Wali Kota Bukittinggi, Ramlan Nurmatias, bertindak sebagai inspektur upacara sekaligus membacakan pidato Menteri Pendidikan Dasar dan Menengah. Dalam amanat tersebut, disampaikan bahwa Hardiknas menjadi momentum penting untuk refleksi serta penguatan semangat pendidikan nasional.
Ia menegaskan, pendidikan pada hakikatnya merupakan proses memanusiakan manusia yang dijalankan secara tulus dan penuh kasih sayang. Nilai-nilai tersebut sejalan dengan ajaran Ki Hajar Dewantara melalui konsep asah, asih, dan asuh.
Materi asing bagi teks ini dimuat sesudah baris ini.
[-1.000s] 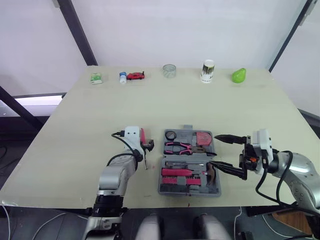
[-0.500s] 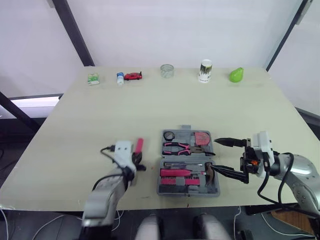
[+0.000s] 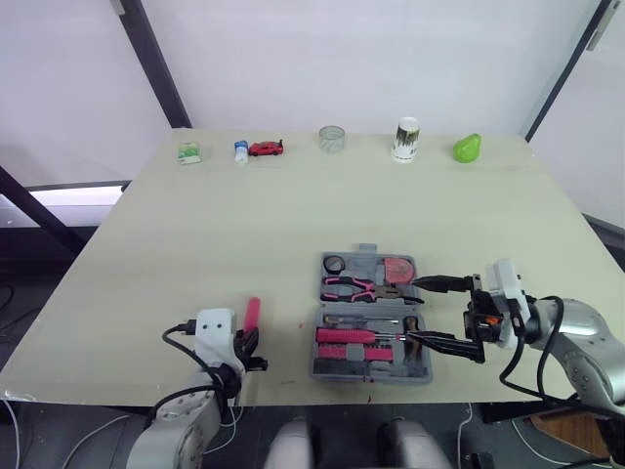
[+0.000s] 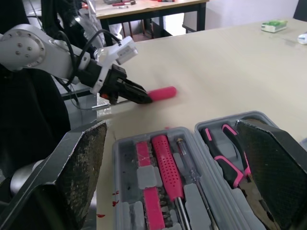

“Peringatan Hari Pendidikan Nasional adalah momentum untuk kita melakukan refleksi, meneguhkan, dan menghidupkan spirit pendidikan nasional. Pada hakikatnya pendidikan adalah proses yang dilaksanakan secara tulus, penuh kasih dan sayang untuk memanusiakan manusia,” ujar Ramlan.
Lebih lanjut, ia menyampaikan bahwa pemerintah terus mendorong peningkatan kualitas pendidikan melalui berbagai kebijakan strategis. Upaya tersebut meliputi penerapan pembelajaran mendalam (deep learning), peningkatan kompetensi dan kesejahteraan guru, penguatan pendidikan karakter, serta perluasan akses pendidikan yang inklusif.
Selain itu, penguatan literasi dan numerasi juga menjadi fokus utama dalam menciptakan sumber daya manusia unggul. Kebijakan ini selaras dengan arah pembangunan nasional yang diusung oleh Prabowo Subianto.
Usai pelaksanaan upacara, Wali Kota Bukittinggi menyerahkan piagam penghargaan kepada guru dan tenaga kependidikan berprestasi tingkat Provinsi Sumatera Barat dan nasional. Penghargaan tersebut diberikan sebagai bentuk apresiasi atas dedikasi, inovasi, dan kontribusi mereka dalam meningkatkan kualitas pendidikan.